Edinburgh played host to the OECD (Organisation for Economic Co-operation and Development) Rural Development Conference this week focusing on Enhancing Rural Innovation to promote prosperity in rural areas. With technology and politics changing the rural landscape in the UK, it seems timeous to bring together policy makers from around the world – as well as many representatives from the UK, Welsh and Scottish governments – on UK soil to share experience and ideas on raising the game in our rural economies.
This is a highly influential organisation at political level, so its announcement of 10 megatrends that will impact rural places in the future will give our Scottish and Westminster politicians food for thought ahead of Brexit. The anticipated 10 key drivers for change include drones, decentralised energy systems and the future of health and education.
But the megatrend that piqued my interest the most was the future of food.

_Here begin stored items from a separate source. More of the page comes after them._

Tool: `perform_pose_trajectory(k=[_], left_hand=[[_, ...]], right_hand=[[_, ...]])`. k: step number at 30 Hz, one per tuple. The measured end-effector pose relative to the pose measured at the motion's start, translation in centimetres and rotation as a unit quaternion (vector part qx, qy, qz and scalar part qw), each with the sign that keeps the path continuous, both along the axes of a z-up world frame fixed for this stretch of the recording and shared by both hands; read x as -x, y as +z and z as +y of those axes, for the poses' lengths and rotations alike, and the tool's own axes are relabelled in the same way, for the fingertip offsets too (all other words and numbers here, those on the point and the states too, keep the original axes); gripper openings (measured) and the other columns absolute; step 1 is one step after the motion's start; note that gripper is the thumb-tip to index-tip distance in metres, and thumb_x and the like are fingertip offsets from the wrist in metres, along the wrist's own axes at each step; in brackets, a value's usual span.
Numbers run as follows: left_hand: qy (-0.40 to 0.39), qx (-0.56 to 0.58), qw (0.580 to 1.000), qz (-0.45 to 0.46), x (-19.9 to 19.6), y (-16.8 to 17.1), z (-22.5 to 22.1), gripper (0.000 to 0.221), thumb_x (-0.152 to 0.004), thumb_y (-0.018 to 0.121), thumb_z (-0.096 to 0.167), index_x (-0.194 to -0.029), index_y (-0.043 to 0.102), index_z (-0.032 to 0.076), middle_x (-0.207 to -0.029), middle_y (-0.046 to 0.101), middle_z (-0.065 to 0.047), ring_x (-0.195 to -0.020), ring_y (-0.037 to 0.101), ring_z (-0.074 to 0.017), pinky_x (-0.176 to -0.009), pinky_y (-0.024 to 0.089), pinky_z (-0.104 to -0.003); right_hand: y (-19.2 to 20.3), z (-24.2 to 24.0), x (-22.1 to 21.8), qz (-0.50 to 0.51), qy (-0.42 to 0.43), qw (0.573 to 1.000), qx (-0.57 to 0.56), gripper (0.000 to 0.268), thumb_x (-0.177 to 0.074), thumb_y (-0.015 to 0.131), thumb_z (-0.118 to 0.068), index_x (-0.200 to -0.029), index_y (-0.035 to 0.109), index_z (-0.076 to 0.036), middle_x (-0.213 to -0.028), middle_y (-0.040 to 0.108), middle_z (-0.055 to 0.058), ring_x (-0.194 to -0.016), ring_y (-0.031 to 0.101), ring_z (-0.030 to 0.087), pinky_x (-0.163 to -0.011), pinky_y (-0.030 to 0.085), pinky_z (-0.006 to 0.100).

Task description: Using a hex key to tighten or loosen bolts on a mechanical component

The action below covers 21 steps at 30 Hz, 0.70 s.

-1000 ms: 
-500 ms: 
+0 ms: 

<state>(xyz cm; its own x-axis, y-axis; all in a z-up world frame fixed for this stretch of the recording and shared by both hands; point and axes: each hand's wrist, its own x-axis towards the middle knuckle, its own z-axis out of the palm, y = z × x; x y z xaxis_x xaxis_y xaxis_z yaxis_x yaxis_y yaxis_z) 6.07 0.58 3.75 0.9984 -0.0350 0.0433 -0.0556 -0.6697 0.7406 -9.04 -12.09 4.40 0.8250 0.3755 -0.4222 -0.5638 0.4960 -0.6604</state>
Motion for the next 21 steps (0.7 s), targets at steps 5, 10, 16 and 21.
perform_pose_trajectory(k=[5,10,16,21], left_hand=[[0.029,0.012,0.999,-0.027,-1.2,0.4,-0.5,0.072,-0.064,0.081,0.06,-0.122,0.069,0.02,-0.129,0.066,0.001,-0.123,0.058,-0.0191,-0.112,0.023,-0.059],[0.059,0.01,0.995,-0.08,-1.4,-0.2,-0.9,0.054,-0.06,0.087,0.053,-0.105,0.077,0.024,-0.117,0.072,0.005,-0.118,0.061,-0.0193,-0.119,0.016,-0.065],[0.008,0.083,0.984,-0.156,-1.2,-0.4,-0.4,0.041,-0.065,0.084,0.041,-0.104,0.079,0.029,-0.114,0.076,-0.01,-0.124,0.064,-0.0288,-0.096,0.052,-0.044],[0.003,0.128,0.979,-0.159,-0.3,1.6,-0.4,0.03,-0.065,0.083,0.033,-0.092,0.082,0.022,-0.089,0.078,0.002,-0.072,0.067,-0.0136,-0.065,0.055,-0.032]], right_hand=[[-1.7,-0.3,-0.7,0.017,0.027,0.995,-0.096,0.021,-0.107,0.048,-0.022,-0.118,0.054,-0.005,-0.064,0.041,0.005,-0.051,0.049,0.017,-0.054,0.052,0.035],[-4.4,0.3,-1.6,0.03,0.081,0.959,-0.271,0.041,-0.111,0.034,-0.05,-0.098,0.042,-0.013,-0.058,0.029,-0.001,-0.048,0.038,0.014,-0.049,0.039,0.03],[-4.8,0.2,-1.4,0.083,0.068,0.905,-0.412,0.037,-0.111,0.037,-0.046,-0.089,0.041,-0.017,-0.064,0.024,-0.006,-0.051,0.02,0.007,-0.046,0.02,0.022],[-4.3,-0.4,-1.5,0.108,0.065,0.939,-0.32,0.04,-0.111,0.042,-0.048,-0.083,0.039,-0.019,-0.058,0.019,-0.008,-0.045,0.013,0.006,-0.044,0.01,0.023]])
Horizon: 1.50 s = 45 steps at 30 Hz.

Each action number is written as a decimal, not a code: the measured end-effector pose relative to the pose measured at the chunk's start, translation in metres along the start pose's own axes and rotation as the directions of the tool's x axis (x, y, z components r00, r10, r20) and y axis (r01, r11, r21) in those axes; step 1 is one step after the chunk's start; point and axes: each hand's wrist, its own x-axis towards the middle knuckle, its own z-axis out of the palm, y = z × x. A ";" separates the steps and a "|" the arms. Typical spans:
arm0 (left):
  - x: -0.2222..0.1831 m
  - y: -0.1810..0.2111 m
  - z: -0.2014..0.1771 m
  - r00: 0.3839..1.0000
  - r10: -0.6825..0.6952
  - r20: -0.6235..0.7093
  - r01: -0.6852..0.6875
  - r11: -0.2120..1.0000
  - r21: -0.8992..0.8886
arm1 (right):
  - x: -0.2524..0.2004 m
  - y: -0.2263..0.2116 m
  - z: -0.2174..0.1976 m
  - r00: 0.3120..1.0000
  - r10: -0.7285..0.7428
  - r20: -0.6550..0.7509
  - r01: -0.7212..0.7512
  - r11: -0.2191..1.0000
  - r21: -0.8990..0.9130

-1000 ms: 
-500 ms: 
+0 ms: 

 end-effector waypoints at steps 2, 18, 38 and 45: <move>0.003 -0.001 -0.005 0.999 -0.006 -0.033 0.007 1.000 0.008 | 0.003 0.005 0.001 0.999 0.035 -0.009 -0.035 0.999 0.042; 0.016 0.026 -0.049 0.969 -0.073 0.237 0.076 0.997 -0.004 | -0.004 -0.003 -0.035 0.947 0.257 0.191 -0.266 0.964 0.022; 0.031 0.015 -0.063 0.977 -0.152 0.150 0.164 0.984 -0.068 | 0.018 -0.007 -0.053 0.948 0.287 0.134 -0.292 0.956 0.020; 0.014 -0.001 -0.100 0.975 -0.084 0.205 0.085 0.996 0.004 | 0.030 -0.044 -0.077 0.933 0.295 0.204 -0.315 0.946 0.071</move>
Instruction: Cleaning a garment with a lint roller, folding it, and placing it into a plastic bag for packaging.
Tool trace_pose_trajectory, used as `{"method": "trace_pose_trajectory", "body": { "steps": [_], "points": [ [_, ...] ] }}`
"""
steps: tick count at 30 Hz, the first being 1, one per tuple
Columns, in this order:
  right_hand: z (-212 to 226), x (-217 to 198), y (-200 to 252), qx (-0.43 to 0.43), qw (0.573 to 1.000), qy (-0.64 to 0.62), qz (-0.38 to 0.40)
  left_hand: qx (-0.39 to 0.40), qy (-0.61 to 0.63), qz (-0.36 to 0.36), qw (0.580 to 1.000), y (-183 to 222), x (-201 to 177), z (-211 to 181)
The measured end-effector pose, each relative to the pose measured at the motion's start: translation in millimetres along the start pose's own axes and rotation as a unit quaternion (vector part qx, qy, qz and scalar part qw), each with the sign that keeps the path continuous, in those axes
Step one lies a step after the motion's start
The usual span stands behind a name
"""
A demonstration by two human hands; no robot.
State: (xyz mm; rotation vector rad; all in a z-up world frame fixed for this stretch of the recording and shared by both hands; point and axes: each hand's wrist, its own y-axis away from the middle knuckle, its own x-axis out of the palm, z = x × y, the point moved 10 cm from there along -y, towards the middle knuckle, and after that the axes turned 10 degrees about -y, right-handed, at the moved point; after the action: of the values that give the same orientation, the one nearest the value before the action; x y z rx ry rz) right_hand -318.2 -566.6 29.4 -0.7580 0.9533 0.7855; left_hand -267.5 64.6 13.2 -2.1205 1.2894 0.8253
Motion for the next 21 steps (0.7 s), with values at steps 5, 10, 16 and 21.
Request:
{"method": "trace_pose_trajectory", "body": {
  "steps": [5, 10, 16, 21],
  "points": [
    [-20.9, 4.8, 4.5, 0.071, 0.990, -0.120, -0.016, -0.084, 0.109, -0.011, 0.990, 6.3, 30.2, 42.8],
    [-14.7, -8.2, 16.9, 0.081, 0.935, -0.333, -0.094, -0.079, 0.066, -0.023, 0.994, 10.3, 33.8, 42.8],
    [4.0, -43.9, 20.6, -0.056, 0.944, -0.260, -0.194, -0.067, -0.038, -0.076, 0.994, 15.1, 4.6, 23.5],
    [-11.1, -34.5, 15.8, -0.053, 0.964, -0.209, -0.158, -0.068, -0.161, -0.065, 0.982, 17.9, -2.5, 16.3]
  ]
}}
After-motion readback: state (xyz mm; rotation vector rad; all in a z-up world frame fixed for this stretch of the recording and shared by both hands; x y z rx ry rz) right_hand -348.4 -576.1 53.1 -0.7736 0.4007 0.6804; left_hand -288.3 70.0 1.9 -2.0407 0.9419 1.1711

The two standout speakers on this topic were Willie Thompson from Harbro, who talked about smart technologies being developed to improve the efficiency of animal production. His future-gazing is nearly commercial reality and included the concept of smart farms where all animal activity, behaviour, and their intakes, are measured and monitored in real-time; including live assessment of things like the yields of specific meat cuts via 3D imaging of the live beast.
The other speaker, who dually alarmed and fascinated me, was Peter Verstrate from the Dutch company, Mosameat, who covered synthetic meat production.
Mosameat grows ‘meat’ in the lab from adult stem cells harvested from a living cow. The technology will deliver ‘meat’ onto supermarket shelves within a decade and Mosameat describes its production system as ‘cellular farming’.
Meat substitutes like this are receiving a lot of attention – and investment – globally.
Derived from a host of origins, including edible fungi and a range of plants, ‘lookie-likie’ foods are big business. What’s more, the investment into a growing range of meat, dairy and egg substitutes are all the rage in the heartland of innovation – Silicon Valley in California.
We’re all familiar with Quorn, the edible fungus – or mycoprotein – grown by controlled fermentation. It is the established player in this food category. The company behind it, Quorn Foods, was founded way back in 1985, and it can be found in most supermarkets in Scotland.
The newer kids on the block are companies like California-based Beyond Meat and Impossible Foods who make burgers, and other meat products, from plant proteins, like those found in wheat, potato, pulses. Their meat-like texture, taste, and even blood are created from binders like xanthan, and the blood substitutes are ingredients like heme and beetroot juice. These companies’ marketing includes statements like: “The world loves meat. But relying on cows to make meat is land-hungry, water-thirsty, and pollution-heavy.”
I agree that innovation is vital for the future of rural places, but, for me, I’m afraid that synthetic meats is taking innovation one step too far.